Thursday, March 4, 2010

Fairy Tales

Today has been a real day for regressions...in my Wellness Requirement, we all laid on mats and learned how to take a short nap, and then I worked on some homework that was eerily similar to the circuit-building challenge of an old computer game I used to play (Gizmos and Gadgets? Anyone?)

Anyway, either I've never grown up, or I was never actually a kid.

And also, apparently it is Disney-themed month on Facebook? Who knows...everyone has been putting up photos of themselves as princesses. Spooky.
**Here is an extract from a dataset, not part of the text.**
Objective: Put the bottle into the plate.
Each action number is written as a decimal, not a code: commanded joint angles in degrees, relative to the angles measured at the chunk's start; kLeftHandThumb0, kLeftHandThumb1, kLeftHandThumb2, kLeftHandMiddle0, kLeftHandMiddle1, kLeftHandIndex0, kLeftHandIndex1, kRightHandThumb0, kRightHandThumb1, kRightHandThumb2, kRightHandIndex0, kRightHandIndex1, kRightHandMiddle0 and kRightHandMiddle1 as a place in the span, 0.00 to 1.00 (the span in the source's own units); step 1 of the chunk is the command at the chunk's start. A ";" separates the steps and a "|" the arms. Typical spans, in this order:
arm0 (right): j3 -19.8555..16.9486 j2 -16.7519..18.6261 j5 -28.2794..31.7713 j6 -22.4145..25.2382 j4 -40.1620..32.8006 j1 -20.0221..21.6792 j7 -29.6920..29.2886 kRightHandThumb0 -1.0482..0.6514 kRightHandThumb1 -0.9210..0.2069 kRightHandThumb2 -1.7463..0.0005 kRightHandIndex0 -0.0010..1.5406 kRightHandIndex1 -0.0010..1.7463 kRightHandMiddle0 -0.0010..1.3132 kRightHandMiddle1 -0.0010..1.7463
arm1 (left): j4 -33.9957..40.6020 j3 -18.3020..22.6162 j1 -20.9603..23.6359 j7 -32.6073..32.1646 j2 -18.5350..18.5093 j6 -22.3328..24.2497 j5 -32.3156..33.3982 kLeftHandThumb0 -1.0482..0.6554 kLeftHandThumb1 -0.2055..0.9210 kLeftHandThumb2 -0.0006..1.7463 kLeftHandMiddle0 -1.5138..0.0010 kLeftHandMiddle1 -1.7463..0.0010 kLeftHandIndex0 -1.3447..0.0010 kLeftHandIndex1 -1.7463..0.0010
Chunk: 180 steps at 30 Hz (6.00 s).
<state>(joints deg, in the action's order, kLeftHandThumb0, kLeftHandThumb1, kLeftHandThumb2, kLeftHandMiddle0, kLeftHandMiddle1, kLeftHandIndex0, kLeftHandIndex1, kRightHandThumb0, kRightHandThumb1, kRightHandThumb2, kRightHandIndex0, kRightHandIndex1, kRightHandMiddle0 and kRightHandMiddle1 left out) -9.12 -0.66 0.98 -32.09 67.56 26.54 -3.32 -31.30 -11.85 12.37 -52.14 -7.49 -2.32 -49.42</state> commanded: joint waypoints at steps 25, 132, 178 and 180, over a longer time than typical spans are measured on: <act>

I've never really been into Disney films, I don't think, but I have been into - am still into - folklore and fairy tales, and so that is what I shall discuss today.

You're probably familiar with Carl Jung and the idea of Archetypes, and of course Joseph Campbell's Hero with a Thousand Faces; but perhaps Aarne-Thompson Classification is new?  I think it's interesting that so many old stories from all around the globe often have common threads running through them, and apparently so did Aarne and Thompson, because these commonalities are what the classification system is based on.

The four-hundreds, for instance, are stories with supernatural relatives, like Beauty and the Beast, the Frog Prince, or Snow White and Rose Red.  The stories in the five-hundreds all contain magical helpers, from Rumpelstiltskin to various tellings of Cinderella, not to mention the Fisherman and his Wife.  There are tales involving magical items, from Aladdin's lamp to magical rings to golden geese; and there are stories with talking animals - both wise and foolish.  Once stories are organized like this into categories based on similar themes, characters, or messages, one can then pull apart the differences.  I'm not quite sure what exactly is gained from that...an understanding of humanity? an appreciation for oral histories? a novel anthropological perspective? a load of picked-apart children's stories?...

Anyway, it's not a perfect system, but it's intriguing, and I like order (not to mention these types of stories), so it appeals.  Perhaps it does to you, too.